▶ **What you need to do**:
Since the pictures are not wanted, copy only the text of every record exactly.
--- Dataset ---
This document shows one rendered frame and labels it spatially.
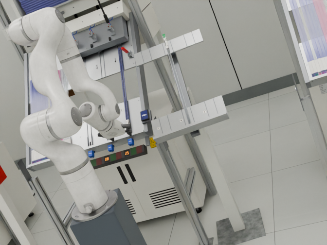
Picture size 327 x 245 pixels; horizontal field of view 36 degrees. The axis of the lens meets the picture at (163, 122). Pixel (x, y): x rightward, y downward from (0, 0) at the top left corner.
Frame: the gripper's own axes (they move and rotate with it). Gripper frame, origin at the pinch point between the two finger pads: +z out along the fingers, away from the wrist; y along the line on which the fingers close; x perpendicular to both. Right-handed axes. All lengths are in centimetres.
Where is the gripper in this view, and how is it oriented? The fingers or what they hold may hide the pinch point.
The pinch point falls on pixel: (121, 135)
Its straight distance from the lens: 234.9
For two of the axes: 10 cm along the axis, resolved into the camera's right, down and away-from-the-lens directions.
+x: -1.3, -8.9, 4.3
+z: 3.9, 3.5, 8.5
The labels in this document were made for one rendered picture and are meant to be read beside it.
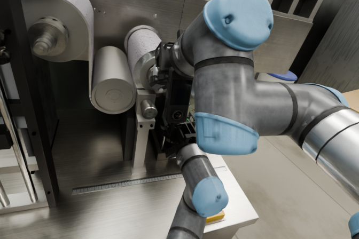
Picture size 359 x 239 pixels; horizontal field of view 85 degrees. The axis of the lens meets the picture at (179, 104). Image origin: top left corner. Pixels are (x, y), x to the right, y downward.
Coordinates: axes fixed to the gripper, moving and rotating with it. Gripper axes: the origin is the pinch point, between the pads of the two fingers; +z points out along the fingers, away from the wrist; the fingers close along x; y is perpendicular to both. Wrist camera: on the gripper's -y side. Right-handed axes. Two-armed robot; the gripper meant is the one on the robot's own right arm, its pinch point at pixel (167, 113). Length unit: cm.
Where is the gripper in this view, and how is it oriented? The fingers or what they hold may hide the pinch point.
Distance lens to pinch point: 68.3
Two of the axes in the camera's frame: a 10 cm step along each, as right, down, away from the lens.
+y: 2.0, -8.3, -5.2
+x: -9.3, 0.1, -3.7
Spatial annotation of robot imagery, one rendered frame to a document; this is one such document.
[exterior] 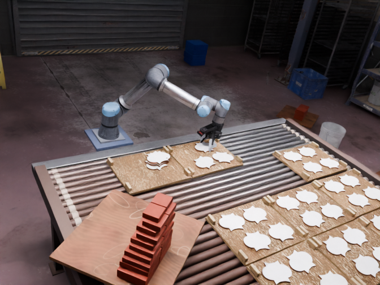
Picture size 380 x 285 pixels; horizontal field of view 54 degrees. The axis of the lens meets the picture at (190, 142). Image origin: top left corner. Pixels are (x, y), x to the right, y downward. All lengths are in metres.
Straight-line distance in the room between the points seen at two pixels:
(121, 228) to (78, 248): 0.21
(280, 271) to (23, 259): 1.92
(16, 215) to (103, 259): 1.89
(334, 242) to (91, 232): 1.23
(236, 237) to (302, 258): 0.34
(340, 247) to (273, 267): 0.43
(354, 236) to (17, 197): 2.70
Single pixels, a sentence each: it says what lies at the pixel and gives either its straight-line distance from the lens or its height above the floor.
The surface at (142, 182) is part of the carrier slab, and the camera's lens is 2.18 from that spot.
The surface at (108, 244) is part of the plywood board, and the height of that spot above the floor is 1.04.
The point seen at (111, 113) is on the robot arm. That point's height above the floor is 1.08.
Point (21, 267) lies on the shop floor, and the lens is 3.03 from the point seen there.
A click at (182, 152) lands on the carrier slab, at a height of 0.94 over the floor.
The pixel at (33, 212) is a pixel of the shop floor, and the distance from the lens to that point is 3.43.
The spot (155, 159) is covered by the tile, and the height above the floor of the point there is 0.98.
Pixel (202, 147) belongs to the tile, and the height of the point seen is 0.95.
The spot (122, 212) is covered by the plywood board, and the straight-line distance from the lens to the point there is 1.82.
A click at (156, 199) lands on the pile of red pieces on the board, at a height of 1.31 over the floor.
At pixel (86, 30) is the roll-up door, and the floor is 0.42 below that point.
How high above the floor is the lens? 2.26
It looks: 31 degrees down
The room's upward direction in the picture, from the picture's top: 9 degrees clockwise
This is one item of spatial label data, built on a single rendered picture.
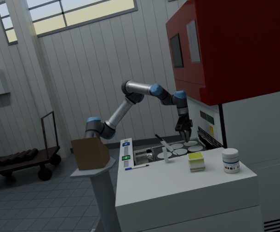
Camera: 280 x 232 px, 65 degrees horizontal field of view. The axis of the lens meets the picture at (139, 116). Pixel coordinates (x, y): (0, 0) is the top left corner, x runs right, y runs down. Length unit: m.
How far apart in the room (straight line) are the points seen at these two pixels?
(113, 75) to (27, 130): 2.37
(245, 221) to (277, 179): 0.52
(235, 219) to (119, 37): 3.55
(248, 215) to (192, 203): 0.26
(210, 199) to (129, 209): 0.35
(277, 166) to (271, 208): 0.29
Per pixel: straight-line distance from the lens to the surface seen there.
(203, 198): 1.05
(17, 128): 5.57
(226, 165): 1.09
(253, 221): 1.21
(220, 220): 1.14
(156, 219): 1.06
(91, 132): 1.76
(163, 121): 4.15
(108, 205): 1.93
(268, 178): 1.59
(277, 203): 1.71
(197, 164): 1.12
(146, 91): 1.52
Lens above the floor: 1.51
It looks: 13 degrees down
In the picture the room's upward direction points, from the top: 12 degrees counter-clockwise
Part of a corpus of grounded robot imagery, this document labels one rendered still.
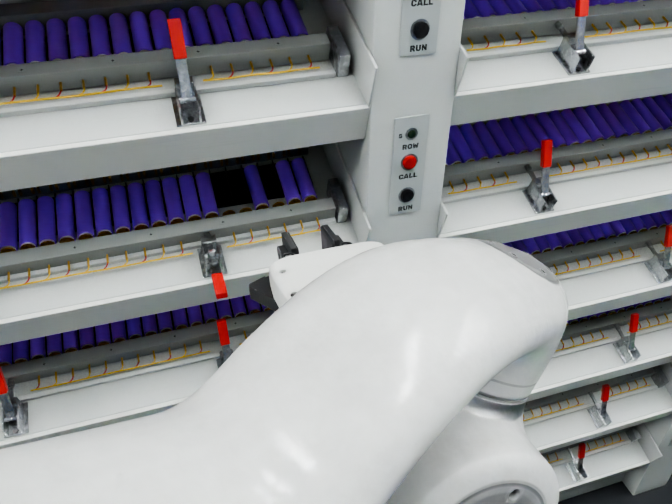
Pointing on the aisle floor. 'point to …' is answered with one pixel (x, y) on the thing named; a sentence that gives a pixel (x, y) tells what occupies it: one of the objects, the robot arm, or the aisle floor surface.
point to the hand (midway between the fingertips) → (311, 251)
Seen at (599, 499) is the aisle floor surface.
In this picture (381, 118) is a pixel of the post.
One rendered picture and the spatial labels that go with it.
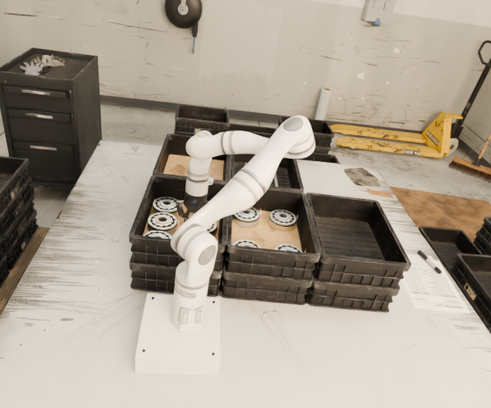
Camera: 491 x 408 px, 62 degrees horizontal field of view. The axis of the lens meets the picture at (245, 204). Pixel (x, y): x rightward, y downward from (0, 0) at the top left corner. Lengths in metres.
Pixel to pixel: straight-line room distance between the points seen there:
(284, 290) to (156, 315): 0.43
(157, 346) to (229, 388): 0.23
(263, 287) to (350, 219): 0.53
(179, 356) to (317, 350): 0.43
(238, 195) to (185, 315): 0.37
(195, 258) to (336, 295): 0.60
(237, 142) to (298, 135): 0.19
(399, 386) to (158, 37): 4.02
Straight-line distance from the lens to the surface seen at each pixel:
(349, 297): 1.48
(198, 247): 1.01
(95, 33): 4.79
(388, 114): 5.25
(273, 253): 1.29
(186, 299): 1.15
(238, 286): 1.40
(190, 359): 1.19
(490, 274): 2.67
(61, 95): 2.79
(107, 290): 1.46
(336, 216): 1.72
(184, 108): 3.34
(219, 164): 1.95
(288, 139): 1.13
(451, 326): 1.66
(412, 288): 1.73
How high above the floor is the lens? 1.72
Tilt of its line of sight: 32 degrees down
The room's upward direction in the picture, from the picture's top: 9 degrees clockwise
---
▶ **Result of this task**:
This document shows one rendered frame and labels it spatially.
Picture size 327 x 245 pixels; horizontal field of view 36 degrees. The axis of the lens meets the picture at (163, 122). Pixel (x, y): x rightward, y downward from (0, 0) at the top left corner.
Frame: the gripper's own axes (they move and rotate with it). Gripper frame, origin at the pinch point between the two finger pads: +z out along the fingers, away from the wrist; y along the line on which the fingers close; x perpendicular to both. Right-handed axes. All lengths are in centimetres.
Where is the gripper in this view, and how is it oriented? The fingers or what they hold may hide the pinch point.
The pinch point falls on pixel: (121, 135)
Its straight distance from the lens: 234.9
For two of the axes: 10 cm along the axis, resolved into the camera's right, down and away-from-the-lens directions.
+x: -1.3, -8.9, 4.3
+z: 3.9, 3.5, 8.5
The labels in this document were made for one rendered picture and are meant to be read beside it.
Picture size 359 x 239 pixels; horizontal field of view 85 degrees. The axis of the lens meets the picture at (179, 104). Image origin: top left corner. Pixels are (x, y), x to the right, y downward.
Coordinates: axes fixed to the gripper, moving and rotating with it. Gripper axes: the origin is the pinch point, between the pads of the two fingers; +z points out along the fingers, away from the wrist; the fingers close along x; y is perpendicular to both. Wrist camera: on the gripper's -y side. Right-handed axes. Two-armed robot; the gripper meant is the one on the robot's own right arm, its pinch point at pixel (167, 113). Length unit: cm.
Where is the gripper in this view, and how is it oriented? The fingers or what they hold may hide the pinch point.
Distance lens to pinch point: 68.3
Two of the axes in the camera's frame: a 10 cm step along each, as right, down, away from the lens.
+y: 2.0, -8.3, -5.2
+x: -9.3, 0.1, -3.7
Spatial annotation of robot imagery, one rendered frame to a document; this is one such document.
[exterior] 
Picture size 380 x 285 pixels; horizontal field of view 54 degrees. The axis of the lens meets the picture at (190, 142). Image origin: top left corner. Pixels are (x, y), x to the right, y downward. All lengths are in metres.
Straight-line distance in the room between the points seen at two pixels:
(121, 228) to (78, 248): 0.21
(280, 271) to (23, 259): 1.92
(16, 215) to (103, 259): 1.89
(334, 242) to (91, 232): 1.23
(236, 237) to (302, 258): 0.34
(340, 247) to (273, 267): 0.43
(354, 236) to (17, 197): 2.70
Single pixels, a sentence each: it says what lies at the pixel and gives either its straight-line distance from the lens or its height above the floor.
The surface at (142, 182) is part of the carrier slab, and the camera's lens is 2.18 from that spot.
The surface at (108, 244) is part of the plywood board, and the height of that spot above the floor is 1.04.
The point seen at (111, 113) is on the robot arm. That point's height above the floor is 1.08.
Point (21, 267) lies on the shop floor, and the lens is 3.03 from the point seen there.
A click at (182, 152) lands on the carrier slab, at a height of 0.94 over the floor.
The pixel at (33, 212) is a pixel of the shop floor, and the distance from the lens to that point is 3.43.
The spot (155, 159) is covered by the tile, and the height above the floor of the point there is 0.98.
Pixel (202, 147) belongs to the tile, and the height of the point seen is 0.95.
The spot (122, 212) is covered by the plywood board, and the straight-line distance from the lens to the point there is 1.82.
A click at (156, 199) lands on the pile of red pieces on the board, at a height of 1.31 over the floor.
At pixel (86, 30) is the roll-up door, and the floor is 0.42 below that point.
How high above the floor is the lens? 2.26
It looks: 31 degrees down
The room's upward direction in the picture, from the picture's top: 9 degrees clockwise
This is one item of spatial label data, built on a single rendered picture.
Camera: 280 x 232 px, 65 degrees horizontal field of view. The axis of the lens meets the picture at (139, 116). Pixel coordinates (x, y): (0, 0) is the top left corner, x runs right, y runs down. Length unit: m.
How far apart in the room (straight line) are the points seen at these two pixels?
(113, 75) to (27, 130): 2.37
(245, 221) to (277, 179): 0.52
(235, 219) to (119, 37): 3.55
(248, 215) to (192, 203): 0.26
(210, 199) to (129, 209): 0.35
(277, 166) to (271, 208): 0.29
Per pixel: straight-line distance from the lens to the surface seen there.
(203, 198): 1.05
(17, 128): 5.57
(226, 165): 1.09
(253, 221): 1.21
(220, 220): 1.14
(156, 219): 1.06
(91, 132): 1.76
(163, 121): 4.15
(108, 205): 1.93
(268, 178): 1.59
(277, 203): 1.71
(197, 164): 1.12
(146, 91): 1.52
Lens above the floor: 1.51
It looks: 13 degrees down
In the picture the room's upward direction points, from the top: 12 degrees counter-clockwise
Part of a corpus of grounded robot imagery, this document labels one rendered still.
Pointing on the aisle floor. 'point to …' is answered with one pixel (x, y) on the thing named; a sentence that gives a pixel (x, y) tells what occupies it: one of the objects, the robot arm, or the aisle floor surface.
point to the hand (midway between the fingertips) → (311, 251)
Seen at (599, 499) is the aisle floor surface.
In this picture (381, 118) is a pixel of the post.
One rendered picture and the spatial labels that go with it.
Camera: 491 x 408 px, 62 degrees horizontal field of view. The axis of the lens meets the picture at (245, 204). Pixel (x, y): x rightward, y downward from (0, 0) at the top left corner. Lengths in metres.
Pixel to pixel: straight-line room distance between the points seen there:
(284, 290) to (156, 315): 0.43
(157, 346) to (229, 388): 0.23
(263, 287) to (350, 219): 0.53
(179, 356) to (317, 350): 0.43
(238, 195) to (185, 315): 0.37
(195, 258) to (336, 295): 0.60
(237, 142) to (298, 135): 0.19
(399, 386) to (158, 37): 4.02
Straight-line distance from the lens to the surface seen at each pixel:
(349, 297): 1.48
(198, 247): 1.01
(95, 33): 4.79
(388, 114): 5.25
(273, 253): 1.29
(186, 299): 1.15
(238, 286): 1.40
(190, 359): 1.19
(490, 274): 2.67
(61, 95): 2.79
(107, 290): 1.46
(336, 216): 1.72
(184, 108): 3.34
(219, 164): 1.95
(288, 139): 1.13
(451, 326): 1.66
(412, 288): 1.73
How high above the floor is the lens? 1.72
Tilt of its line of sight: 32 degrees down
The room's upward direction in the picture, from the picture's top: 9 degrees clockwise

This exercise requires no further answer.